Fusion has a long way to go to prove commercial feasibility, then actual commercial deployment, and then is ramped up to a replacement rate that impacts the current fission fleet. The problem with uranium is that there is a limited amount of expertise to successfully pull it from the ground, process it, drum it, and get it delivered to the conversion facility. There is no shortage of uranium in geological terms, only a lack of expertise, capital, economics, and infrastructure to lift it from ground to cake in a can.

The uranium sector is very small in terms of listed equity capitalization, being around US$40 billion in aggregate, consisting of majors, a few mid-tiers, juniors, listed funds, ETFs, and some service providers. This covers explorers, developers, producers, fuel cycle service providers, and some special situations. Our data today suggests about 119 companies are in the sector, up from probably 50 when we first started.

To be clear, we are not discussing the broader commercial nuclear industry in this, only the uranium segment. Such a tiny beat-up sector provides a critical service to the highest density and highest quality energy source invented so far in human history, harnessing nuclear fission and putting a steam turbine with it. Look, it is best that I spare you the broader commercial nuclear energy thesis, as everyone beats that drum, and I am just not interested in repeating myself on that front. We've done that and have moved on.
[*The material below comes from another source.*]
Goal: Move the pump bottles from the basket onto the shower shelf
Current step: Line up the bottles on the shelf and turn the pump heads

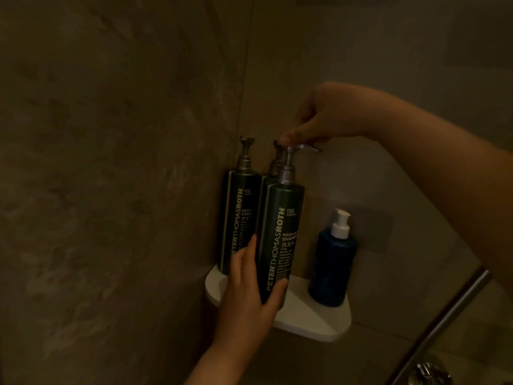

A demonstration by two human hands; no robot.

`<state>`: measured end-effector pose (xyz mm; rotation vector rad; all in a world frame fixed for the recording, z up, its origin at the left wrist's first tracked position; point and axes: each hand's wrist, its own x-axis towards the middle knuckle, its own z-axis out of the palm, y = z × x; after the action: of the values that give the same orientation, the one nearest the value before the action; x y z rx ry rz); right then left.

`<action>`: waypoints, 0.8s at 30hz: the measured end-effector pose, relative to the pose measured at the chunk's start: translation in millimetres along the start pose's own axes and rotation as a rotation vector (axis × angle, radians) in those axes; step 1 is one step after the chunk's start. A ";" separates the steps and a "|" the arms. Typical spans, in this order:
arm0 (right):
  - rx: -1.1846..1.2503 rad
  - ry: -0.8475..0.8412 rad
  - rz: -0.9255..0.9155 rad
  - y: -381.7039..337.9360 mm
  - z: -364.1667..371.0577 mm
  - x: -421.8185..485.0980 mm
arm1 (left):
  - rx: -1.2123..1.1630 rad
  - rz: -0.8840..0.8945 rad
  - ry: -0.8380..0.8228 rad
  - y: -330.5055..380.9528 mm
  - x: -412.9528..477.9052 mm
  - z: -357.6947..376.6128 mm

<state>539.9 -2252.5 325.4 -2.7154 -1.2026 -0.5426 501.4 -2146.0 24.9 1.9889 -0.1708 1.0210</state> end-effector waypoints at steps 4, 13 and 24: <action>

Primary supply cannot respond as fast as demand is improving. That is the reality. Stronger prices for longer must occur to start to solve the supply problems. Layer on the fact that the sector doesn't have many competent people. This isn't the gold or copper sector as an example; it is the uranium sector. This is a low-level radioactive material with additional care and specifications required.

Mining gets harder at every turn. Building new mines is harder than it was ever before on price, talent, specifications, requirements, timelines, and regulatory red tape such as permitting. Then there is reclamation and mine closure — so many things to keep track of. Incentives must eventually be satisfied for the sector to become healthy again. Prices drive that incentive. On the production front, many will fall short of their stated goals. So many of these promises, economics, fancy slide decks, and hopeful production are swimming naked. Cost escalated, and they are in further trouble. Many companies trying to reach production will fail.
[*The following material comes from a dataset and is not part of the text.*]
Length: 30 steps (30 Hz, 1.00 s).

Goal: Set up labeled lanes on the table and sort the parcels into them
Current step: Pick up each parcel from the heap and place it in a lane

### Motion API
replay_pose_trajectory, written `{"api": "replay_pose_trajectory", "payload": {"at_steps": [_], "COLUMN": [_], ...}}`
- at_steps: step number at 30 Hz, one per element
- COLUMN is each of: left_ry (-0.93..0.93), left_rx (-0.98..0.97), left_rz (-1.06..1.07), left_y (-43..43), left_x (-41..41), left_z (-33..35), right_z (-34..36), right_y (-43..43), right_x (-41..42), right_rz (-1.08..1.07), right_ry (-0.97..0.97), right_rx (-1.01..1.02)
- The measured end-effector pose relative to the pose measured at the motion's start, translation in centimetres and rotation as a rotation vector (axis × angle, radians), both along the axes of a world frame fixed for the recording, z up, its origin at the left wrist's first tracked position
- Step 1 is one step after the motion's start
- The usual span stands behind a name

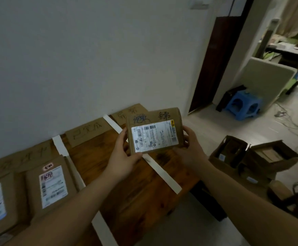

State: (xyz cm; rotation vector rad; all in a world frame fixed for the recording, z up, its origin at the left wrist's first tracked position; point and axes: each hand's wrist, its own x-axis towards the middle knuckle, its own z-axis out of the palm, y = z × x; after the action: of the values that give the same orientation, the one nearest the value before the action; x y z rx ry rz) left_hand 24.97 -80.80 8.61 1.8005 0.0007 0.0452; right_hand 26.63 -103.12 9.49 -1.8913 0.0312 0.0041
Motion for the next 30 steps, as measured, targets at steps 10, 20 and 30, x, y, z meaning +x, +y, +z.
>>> {"api": "replay_pose_trajectory", "payload": {"at_steps": [10,20,30], "left_ry": [0.164,0.388,0.486], "left_rx": [-0.016,-0.008,0.071], "left_rz": [0.099,0.429,0.55], "left_y": [-0.8,-4.9,-5.5], "left_x": [9.9,17.9,21.8], "left_z": [-4.5,-8.6,-11.0], "right_z": [-3.5,-9.5,-12.6], "right_y": [-0.3,-1.4,-0.6], "right_x": [12.9,25.8,32.1], "right_rz": [0.127,0.51,0.629], "right_ry": [0.033,0.156,0.156], "right_rx": [-0.198,-0.354,-0.378]}}
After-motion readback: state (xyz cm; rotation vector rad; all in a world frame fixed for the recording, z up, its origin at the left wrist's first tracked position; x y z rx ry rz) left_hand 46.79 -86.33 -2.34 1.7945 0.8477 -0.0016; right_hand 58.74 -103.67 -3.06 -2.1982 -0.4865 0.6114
We like everything that Cameco is doing in this market, and they are supporting better pricing and a healthier market going forward. Cameco is a great choice for safer money that needs capable hands.

Our work leads us to the conclusion that the marginal producer will set the uranium price for this cycle. Why? Because the marginal producer is the one that can start backfilling demand due to special circumstances like lead time and because they are in a position, in a development sense, that brings on meaningful production, filling a big bite of demand.
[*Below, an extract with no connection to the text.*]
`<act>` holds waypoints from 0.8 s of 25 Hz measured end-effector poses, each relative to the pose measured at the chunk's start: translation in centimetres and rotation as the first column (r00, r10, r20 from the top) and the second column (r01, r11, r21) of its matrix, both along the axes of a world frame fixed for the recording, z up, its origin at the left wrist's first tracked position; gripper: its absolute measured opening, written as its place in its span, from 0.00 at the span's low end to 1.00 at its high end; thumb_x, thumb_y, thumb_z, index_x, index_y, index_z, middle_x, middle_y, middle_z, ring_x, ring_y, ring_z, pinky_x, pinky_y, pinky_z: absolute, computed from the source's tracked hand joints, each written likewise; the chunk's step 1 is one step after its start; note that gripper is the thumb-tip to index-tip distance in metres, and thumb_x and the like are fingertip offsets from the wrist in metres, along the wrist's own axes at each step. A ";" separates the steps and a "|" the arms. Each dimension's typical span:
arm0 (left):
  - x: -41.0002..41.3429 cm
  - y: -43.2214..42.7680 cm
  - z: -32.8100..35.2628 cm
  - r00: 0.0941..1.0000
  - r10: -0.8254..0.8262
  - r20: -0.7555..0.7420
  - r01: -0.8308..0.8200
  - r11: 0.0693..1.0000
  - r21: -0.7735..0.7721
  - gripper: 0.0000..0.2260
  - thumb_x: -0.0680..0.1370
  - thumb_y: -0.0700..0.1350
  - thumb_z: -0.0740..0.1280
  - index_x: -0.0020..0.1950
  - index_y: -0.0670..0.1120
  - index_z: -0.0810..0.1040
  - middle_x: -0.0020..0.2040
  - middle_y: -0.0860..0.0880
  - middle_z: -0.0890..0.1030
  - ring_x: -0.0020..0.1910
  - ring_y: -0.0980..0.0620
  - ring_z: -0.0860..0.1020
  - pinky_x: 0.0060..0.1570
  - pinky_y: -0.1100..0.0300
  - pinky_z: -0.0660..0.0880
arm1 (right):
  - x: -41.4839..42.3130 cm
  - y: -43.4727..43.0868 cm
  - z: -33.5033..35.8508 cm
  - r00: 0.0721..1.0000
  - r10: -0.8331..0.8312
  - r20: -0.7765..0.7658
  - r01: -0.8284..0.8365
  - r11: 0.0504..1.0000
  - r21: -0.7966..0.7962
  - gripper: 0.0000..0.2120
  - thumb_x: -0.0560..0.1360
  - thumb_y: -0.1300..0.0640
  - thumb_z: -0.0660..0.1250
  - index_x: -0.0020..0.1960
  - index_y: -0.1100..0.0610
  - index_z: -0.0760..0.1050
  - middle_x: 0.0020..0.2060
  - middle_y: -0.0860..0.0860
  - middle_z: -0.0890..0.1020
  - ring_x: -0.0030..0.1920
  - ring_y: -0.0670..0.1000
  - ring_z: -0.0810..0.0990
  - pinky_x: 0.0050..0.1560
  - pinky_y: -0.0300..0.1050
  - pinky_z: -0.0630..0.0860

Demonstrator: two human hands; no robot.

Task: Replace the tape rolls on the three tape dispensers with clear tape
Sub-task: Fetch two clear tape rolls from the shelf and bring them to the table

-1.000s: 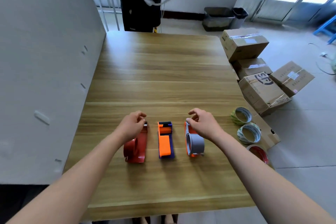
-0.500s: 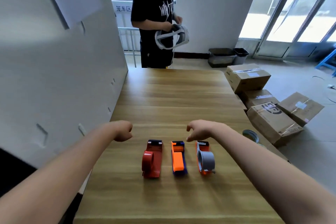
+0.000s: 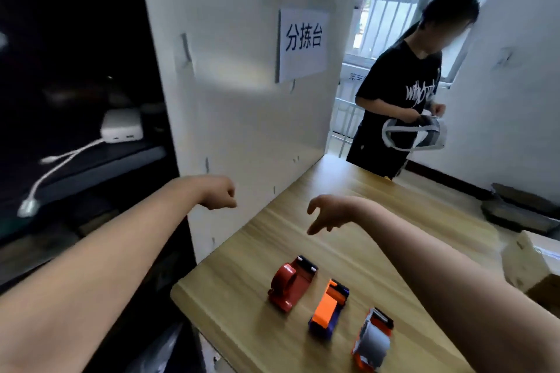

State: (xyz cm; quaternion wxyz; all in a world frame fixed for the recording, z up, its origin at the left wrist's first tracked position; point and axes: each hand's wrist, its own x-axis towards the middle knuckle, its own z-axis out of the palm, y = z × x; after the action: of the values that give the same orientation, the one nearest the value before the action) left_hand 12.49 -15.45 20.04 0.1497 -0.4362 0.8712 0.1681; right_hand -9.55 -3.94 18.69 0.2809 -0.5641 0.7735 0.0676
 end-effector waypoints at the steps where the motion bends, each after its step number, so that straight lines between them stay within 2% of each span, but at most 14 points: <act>1: 2.3 1.1 1.2 0.998 0.069 -0.005 -0.069 0.998 0.010 0.13 0.78 0.50 0.61 0.55 0.42 0.75 0.53 0.43 0.80 0.43 0.47 0.77 0.40 0.59 0.72 | 1.6 -0.8 1.2 0.997 0.075 -0.020 -0.075 0.997 -0.005 0.30 0.71 0.52 0.72 0.70 0.58 0.66 0.45 0.53 0.79 0.45 0.52 0.79 0.41 0.42 0.76; 3: 6.4 2.9 3.2 0.983 0.180 0.024 -0.180 0.984 -0.012 0.14 0.77 0.52 0.62 0.54 0.43 0.76 0.46 0.45 0.81 0.40 0.48 0.77 0.40 0.58 0.72 | 5.1 -1.9 3.6 0.978 0.204 -0.050 -0.206 0.978 -0.031 0.30 0.71 0.51 0.72 0.69 0.57 0.66 0.42 0.51 0.78 0.39 0.50 0.77 0.41 0.42 0.74; 5: 11.7 5.5 5.5 0.952 0.299 0.063 -0.298 0.954 -0.038 0.15 0.77 0.54 0.61 0.53 0.44 0.76 0.44 0.46 0.81 0.39 0.48 0.78 0.45 0.55 0.73 | 10.5 -2.8 6.1 0.929 0.359 -0.084 -0.365 0.928 -0.069 0.30 0.72 0.50 0.71 0.69 0.57 0.65 0.48 0.53 0.78 0.39 0.51 0.77 0.45 0.43 0.74; 8: 18.9 9.9 8.5 0.885 0.461 0.061 -0.458 0.887 -0.053 0.16 0.78 0.53 0.60 0.55 0.42 0.75 0.48 0.46 0.81 0.44 0.48 0.82 0.54 0.52 0.75 | 19.7 -2.5 9.3 0.820 0.571 -0.040 -0.570 0.810 -0.139 0.28 0.73 0.50 0.69 0.69 0.57 0.66 0.48 0.54 0.77 0.44 0.53 0.80 0.47 0.45 0.76; 11: 25.9 15.6 10.7 0.786 0.617 0.032 -0.614 0.786 -0.075 0.16 0.79 0.54 0.59 0.57 0.43 0.74 0.51 0.46 0.81 0.45 0.49 0.82 0.55 0.52 0.75 | 28.9 -0.6 11.2 0.672 0.740 -0.004 -0.729 0.661 -0.179 0.26 0.74 0.49 0.68 0.68 0.57 0.68 0.51 0.55 0.80 0.48 0.53 0.82 0.48 0.46 0.79; 14: 33.6 22.9 11.5 0.655 0.754 0.050 -0.748 0.656 -0.100 0.16 0.78 0.54 0.59 0.56 0.43 0.74 0.50 0.45 0.81 0.44 0.49 0.82 0.49 0.54 0.75 | 37.9 2.7 11.9 0.492 0.870 -0.026 -0.863 0.484 -0.144 0.26 0.75 0.49 0.67 0.70 0.56 0.65 0.49 0.53 0.78 0.47 0.53 0.80 0.44 0.43 0.77; 17: 41.0 31.5 11.7 0.499 0.862 0.093 -0.854 0.507 -0.118 0.17 0.78 0.54 0.60 0.53 0.41 0.76 0.46 0.45 0.80 0.39 0.49 0.78 0.39 0.57 0.71 | 46.3 7.3 12.1 0.317 0.948 -0.019 -0.942 0.313 -0.120 0.25 0.76 0.51 0.66 0.70 0.56 0.65 0.49 0.54 0.78 0.51 0.55 0.81 0.52 0.48 0.79; 20: 46.5 39.8 11.6 0.330 0.933 0.141 -0.921 0.351 -0.168 0.15 0.78 0.54 0.61 0.46 0.42 0.76 0.41 0.46 0.79 0.35 0.49 0.77 0.35 0.57 0.70 | 53.8 12.2 12.7 0.168 0.985 -0.036 -0.968 0.157 -0.197 0.26 0.75 0.49 0.66 0.70 0.55 0.65 0.49 0.51 0.80 0.49 0.52 0.82 0.53 0.48 0.78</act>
State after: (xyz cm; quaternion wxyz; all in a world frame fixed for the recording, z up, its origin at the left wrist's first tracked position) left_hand 58.98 24.33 31.64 0.1069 -0.8733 0.4509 0.1505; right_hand 44.20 8.26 31.37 0.1593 -0.9537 0.2160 0.1360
Much is still needed to get to this point, but the marginal producer and developer, if successful, is needed to satisfy utilities. Based on our data, we expect that marginal producer incentive figure to be about US$85 per pound on a global average, cost escalation adjusted, plus or minus a few bucks. Increasing costs seem to stick around longer than anyone thinks, and often they don't go away.

A few years ago, that number was lower. Then the price has to stay there for a notable period of time. Nothing meaningful gets done on a spike. The upcycle we are in was facilitated by supply discipline in the latter years, layered on with a decade of poor pricing that cleansed the sector. Add during that time a period of slower growth for the commercial nuclear industry, supply flood from secondary supply in the form of excess capacity, and demand cuts arising out of Japan taking reactors offline post-Fukishima.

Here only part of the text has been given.